Please repeat, from the entries that follow, the lines from the one containing "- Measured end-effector" through the one containing "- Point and" exactly, adding nothing.

========================================================================

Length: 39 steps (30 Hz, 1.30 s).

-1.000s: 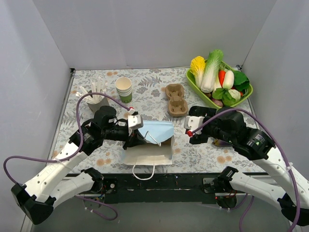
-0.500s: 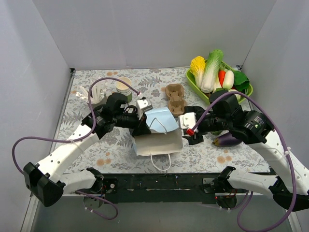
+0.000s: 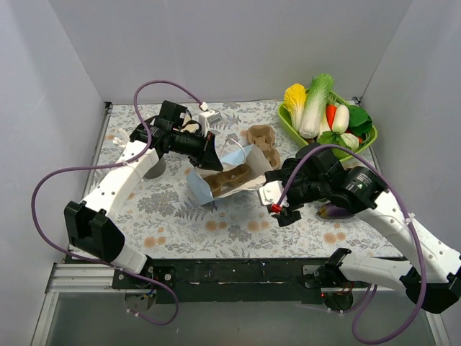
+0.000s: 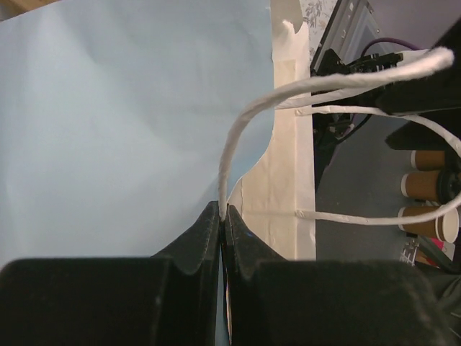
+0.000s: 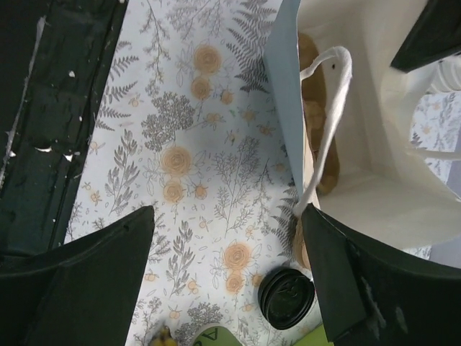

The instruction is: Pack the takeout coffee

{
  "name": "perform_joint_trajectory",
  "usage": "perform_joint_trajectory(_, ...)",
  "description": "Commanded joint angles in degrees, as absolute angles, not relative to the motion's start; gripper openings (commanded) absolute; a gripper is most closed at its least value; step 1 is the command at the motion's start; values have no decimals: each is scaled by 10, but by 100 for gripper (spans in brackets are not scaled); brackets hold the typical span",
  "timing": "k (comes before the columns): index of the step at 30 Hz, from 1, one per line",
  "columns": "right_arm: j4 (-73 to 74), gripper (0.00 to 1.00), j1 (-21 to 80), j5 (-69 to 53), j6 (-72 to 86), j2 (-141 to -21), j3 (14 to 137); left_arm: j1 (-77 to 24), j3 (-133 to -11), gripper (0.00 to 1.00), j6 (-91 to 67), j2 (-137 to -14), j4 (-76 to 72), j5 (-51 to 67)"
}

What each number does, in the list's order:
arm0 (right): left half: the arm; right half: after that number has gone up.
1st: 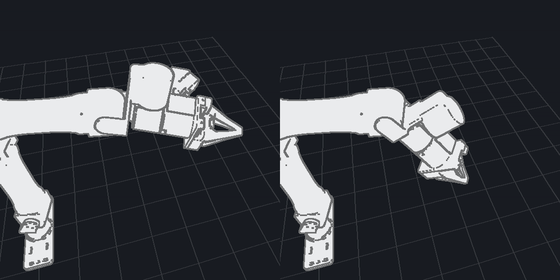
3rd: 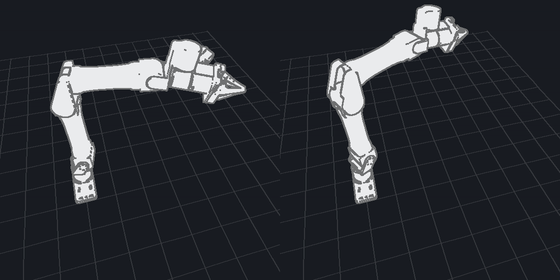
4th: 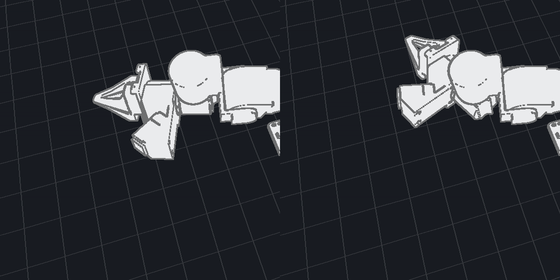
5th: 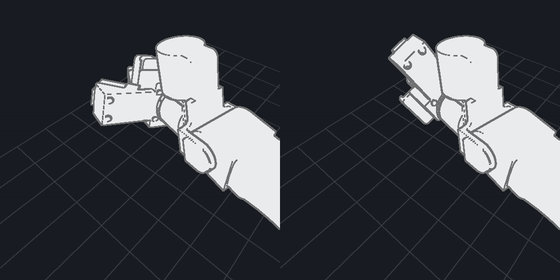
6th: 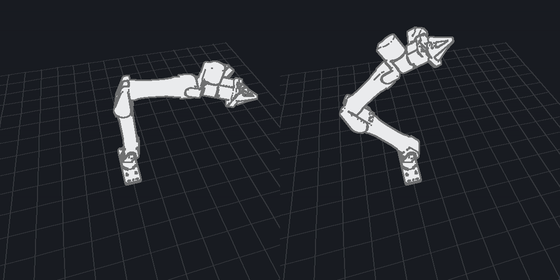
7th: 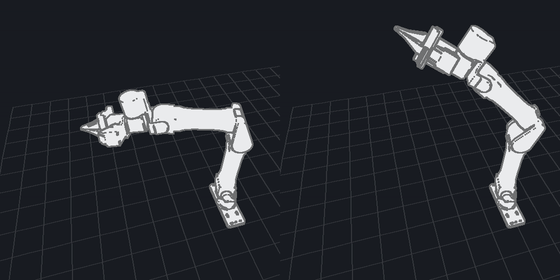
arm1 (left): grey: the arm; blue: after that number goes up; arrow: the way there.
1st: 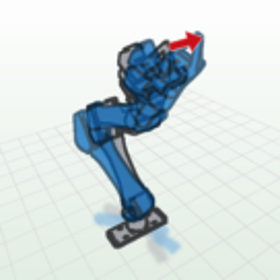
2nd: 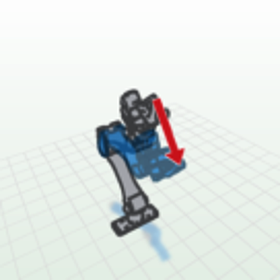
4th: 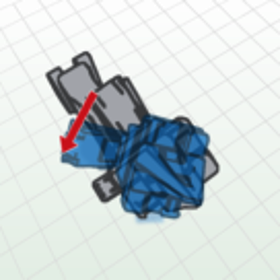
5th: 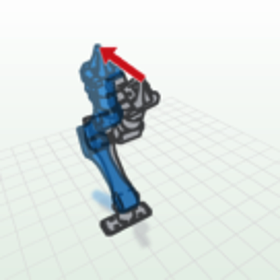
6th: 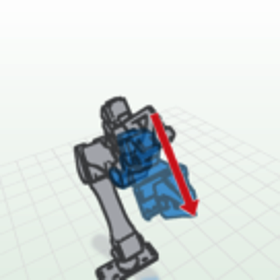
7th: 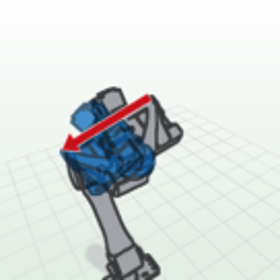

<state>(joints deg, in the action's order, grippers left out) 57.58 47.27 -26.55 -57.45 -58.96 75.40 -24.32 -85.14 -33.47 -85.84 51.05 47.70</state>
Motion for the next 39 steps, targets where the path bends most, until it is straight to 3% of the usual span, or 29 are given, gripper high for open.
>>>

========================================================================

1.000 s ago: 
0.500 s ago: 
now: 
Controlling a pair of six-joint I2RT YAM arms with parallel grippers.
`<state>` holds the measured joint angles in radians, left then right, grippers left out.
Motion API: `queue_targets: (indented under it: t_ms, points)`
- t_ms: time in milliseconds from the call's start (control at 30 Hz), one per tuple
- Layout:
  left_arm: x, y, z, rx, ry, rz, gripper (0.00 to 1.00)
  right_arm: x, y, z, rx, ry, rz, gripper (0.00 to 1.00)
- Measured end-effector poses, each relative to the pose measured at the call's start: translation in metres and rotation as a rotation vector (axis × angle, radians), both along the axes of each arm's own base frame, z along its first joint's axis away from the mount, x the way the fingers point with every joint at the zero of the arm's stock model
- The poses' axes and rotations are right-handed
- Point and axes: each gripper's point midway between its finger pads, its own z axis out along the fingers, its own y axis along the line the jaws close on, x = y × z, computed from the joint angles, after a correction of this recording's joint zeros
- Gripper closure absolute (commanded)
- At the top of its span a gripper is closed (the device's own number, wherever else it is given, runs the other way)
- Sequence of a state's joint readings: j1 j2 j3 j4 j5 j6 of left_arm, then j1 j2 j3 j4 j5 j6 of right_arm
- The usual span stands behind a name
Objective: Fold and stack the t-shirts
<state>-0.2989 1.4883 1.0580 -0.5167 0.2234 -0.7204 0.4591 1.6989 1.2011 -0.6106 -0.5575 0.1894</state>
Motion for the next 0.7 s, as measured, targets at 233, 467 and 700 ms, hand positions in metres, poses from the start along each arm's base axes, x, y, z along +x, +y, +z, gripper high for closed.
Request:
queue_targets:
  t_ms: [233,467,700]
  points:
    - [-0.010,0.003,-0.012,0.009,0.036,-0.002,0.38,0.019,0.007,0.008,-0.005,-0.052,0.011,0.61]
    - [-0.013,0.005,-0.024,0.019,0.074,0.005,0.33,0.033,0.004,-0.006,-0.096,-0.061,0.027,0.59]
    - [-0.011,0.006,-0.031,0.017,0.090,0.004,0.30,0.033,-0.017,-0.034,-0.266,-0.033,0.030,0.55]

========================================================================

EXPECTED ANSWER.
- Measured end-effector poses, each relative to the pose measured at the call's start: translation in metres and rotation as a rotation vector (axis × angle, radians), both along the axes of each arm's own base frame, z along its first joint's axis away from the mount, x the way the fingers point with every joint at the zero of the arm's stock model
- The poses' axes and rotations are right-handed
- Point and axes: each gripper's point midway between its finger pads, its own z axis out along the fingers, its own y axis along the line the jaws close on, x = y × z, computed from the joint angles, after a correction of this recording's joint zeros

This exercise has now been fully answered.